OS Verification -- Now!

Harvey Tuch Gerwin Klein Gernot Heiser
National ICT Australia
University of New South Wales
(harvey.tuch|gerwin.klein|gernot)@nicta.com.au

Abstract:

Hard, machine-supported formal verification of software is at a turning point. Recent years have seen theorem proving tools maturing with a number of successful, real-life applications. At the same time, small high-performance OS kernels, which can drastically reduce the size of the trusted computing base, have become more popular. We argue that the combination of those two trends makes it feasible, and desirable, to formally verify production-quality operating systems -- now.

1 Introduction

There is increasing pressure on providing a high degree of assurance of a computer system's security and functionality. This pressure stems from the deployment of computer systems in life- and mission-critical scenarios, and the need to protect computing and communication infrastructure against attack. This calls for end-to-end guarantees of systems functionality, from applications down to hardware.

While security certification is increasingly required at higher system levels, the operating system is generally trusted to be secure. This clearly presents a weak link in the armour, given the size and complexity of modern operating systems.

However, there is a renewed tendency towards smaller operating system kernels which could help here. This is mainly motivated by two increasingly popular scenarios:

Trusted applications and legacy software

Secure and efficient multiplexing of hardware

Both scenarios require an abstraction layer of software far smaller than a traditional monolithic OS kernel. For the rest of this paper we refer to this layer simply as the kernel, since the distinction between hypervisor, microkernel and protection-domain management software is not of relevance here.

The reduction in size, compared to traditional approaches, already goes a long way towards making the kernel more trustworthy. Standard methods for establishing the trustworthiness of software, such as testing and code review (while they inherently cannot guarantee absence of faults) work better on a smaller code base.

Recently, algorithmic techniques, like static analysis and model checking, have achieved impressive results in bug hunting in kernel software[8]. However, they cannot provide confidence in full functional correctness, nor can they give hard security guarantees.

The only real solution to establishing trustworthiness is formal verification, proving the implementation correct. This has, until recently, been considered an intractable proposition -- the OS layer was too large and complex for poorly scaling formal methods. In this paper we argue that, owing to the combination of improvements in formal methods and the trend towards smaller kernels, full formal verification of real-life kernels is now within reach.

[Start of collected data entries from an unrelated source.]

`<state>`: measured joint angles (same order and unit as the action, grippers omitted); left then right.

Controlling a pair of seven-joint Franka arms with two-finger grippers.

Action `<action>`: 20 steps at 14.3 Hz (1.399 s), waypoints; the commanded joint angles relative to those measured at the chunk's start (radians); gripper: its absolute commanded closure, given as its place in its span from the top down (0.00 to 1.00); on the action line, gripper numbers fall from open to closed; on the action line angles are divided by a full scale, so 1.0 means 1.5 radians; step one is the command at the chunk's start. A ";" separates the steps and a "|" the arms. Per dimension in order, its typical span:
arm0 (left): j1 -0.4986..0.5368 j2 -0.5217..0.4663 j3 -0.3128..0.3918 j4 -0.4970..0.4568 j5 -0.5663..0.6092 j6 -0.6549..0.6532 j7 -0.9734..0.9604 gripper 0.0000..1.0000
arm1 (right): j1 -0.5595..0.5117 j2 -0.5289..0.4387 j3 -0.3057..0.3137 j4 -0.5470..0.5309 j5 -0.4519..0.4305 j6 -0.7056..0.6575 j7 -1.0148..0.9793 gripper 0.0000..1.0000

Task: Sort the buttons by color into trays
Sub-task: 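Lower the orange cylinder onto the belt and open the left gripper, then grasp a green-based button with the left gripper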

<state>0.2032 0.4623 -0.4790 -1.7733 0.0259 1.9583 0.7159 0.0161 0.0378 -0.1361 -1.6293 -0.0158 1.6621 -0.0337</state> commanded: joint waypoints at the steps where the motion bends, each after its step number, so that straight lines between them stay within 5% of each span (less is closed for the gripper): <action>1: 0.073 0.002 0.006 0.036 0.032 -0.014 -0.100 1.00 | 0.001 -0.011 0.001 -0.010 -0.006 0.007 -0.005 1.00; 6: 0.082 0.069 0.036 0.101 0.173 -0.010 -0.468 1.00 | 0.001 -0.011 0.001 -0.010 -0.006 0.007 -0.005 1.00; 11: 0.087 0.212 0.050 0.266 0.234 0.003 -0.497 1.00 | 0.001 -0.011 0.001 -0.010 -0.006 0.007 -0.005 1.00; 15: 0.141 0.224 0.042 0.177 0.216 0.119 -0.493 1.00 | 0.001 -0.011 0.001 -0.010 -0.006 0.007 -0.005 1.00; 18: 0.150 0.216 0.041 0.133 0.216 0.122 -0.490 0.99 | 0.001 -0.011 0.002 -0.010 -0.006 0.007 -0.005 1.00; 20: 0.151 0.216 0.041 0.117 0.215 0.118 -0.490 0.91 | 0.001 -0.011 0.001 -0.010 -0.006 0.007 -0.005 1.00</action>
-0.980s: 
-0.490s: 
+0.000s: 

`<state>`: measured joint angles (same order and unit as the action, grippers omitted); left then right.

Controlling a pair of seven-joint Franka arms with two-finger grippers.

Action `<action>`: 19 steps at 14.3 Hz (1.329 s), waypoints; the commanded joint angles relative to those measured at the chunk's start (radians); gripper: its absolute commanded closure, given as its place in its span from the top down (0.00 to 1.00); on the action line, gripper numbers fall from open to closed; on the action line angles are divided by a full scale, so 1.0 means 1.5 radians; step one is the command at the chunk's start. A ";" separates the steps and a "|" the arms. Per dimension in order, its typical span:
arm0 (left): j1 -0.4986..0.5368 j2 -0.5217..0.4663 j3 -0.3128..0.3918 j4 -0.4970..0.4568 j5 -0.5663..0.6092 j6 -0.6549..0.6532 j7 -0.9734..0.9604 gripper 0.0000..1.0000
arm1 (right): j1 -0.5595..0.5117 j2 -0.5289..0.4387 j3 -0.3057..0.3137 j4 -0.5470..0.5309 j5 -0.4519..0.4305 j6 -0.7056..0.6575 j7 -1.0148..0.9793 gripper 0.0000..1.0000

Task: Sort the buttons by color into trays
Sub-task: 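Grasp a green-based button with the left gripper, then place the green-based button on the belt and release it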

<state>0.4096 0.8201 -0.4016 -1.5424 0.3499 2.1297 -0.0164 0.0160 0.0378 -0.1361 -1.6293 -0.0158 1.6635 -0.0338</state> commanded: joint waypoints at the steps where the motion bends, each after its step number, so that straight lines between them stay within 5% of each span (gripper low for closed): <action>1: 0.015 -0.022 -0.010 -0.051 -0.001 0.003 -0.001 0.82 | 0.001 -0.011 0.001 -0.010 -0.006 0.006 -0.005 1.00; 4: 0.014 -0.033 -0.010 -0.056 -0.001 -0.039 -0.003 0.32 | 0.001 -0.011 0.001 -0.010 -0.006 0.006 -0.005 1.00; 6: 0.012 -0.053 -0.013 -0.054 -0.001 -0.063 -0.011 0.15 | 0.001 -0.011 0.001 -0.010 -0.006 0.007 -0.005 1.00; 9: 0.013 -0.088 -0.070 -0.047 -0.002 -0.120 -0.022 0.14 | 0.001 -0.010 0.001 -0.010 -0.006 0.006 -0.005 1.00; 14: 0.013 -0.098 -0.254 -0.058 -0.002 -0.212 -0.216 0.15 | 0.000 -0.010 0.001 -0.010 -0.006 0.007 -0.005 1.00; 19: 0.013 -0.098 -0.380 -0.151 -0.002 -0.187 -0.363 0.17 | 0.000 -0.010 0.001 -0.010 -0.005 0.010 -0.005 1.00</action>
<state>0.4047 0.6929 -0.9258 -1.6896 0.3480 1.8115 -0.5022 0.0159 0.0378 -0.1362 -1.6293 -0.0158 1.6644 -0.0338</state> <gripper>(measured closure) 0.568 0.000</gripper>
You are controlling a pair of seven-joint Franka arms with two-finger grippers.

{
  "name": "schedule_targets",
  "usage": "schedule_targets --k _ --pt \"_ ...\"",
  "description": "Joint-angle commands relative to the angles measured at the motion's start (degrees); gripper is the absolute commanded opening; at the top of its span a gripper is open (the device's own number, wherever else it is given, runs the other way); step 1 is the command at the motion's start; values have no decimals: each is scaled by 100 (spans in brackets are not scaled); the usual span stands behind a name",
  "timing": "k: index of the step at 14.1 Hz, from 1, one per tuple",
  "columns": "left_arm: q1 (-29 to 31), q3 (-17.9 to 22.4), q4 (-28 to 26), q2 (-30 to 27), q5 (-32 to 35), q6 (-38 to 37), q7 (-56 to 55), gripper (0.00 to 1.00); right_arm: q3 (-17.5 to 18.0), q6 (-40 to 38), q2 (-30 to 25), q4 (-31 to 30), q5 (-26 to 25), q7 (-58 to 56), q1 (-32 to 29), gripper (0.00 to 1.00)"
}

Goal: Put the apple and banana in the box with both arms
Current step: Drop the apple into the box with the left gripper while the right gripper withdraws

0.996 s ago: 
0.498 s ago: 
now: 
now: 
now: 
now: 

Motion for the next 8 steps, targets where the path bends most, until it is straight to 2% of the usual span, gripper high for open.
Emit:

In the next section we give an overview of formal verification and its application to kernels. In Section 3 we examine the challenges encountered and experience gained in a pilot project that successfully applied formal verification to the L4 microkernel utilising the Isabelle theorem prover.

2 Formal verification

**Figure 1:** Formal verification process
$\includegraphics[width=0.5\textwidth]{overview}$

Verification technology

The theorem proving approach involves describing the intended properties of the system and its model in a formal logic, and then deriving a mathematical proof showing that the model satisfies these properties. The size of the state space is not a problem, as mathematical proofs can deal with large or even infinite state spaces. This makes theorem proving applicable to more complex models and full functional correctness.

Contrary to model checking, theorem proving is usually not an automatic procedure, but requires human interaction. While modern theorem provers remove some of the tedium from the proof process by providing rewriting, decision procedures, automated search tactics, etc, it is ultimately the user who guides the proof, provides the structure, or comes up with a suitably strong induction statement. While this is often seen as a drawback of theorem proving, we consider it its greatest strength: It ensures that verification does not only tell you that a system is correct, but also why it is correct. Proofs are developed interactively with this technique but can be checked automatically for validity once derived, making the size and complexity of the proof irrelevant to soundness.

Verifying kernels

Clearly a kernel needs to implement its API, so the specification is typically a formalisation of this API. This is created by a manual process with a potential for misstatement, as APIs tend to be specified informally or at best semi-formally using natural languages, and are typically incomplete and sometimes inconsistent. It is then desirable to utilise a formalism such that the correspondence between the informal and formal specification is relatively easy to see even for OS developers who are no experts in formal methods.

The kernel model is ideally the kernel executing on the hardware. In reality it is preferable to take advantage of the abstraction provided by the programming language in which the kernel is implemented, so the model becomes the kernel's source-level implementation. This introduces a reliance on the correctness of the compiler and linker (in addition to the hardware, boot-loader and firmware).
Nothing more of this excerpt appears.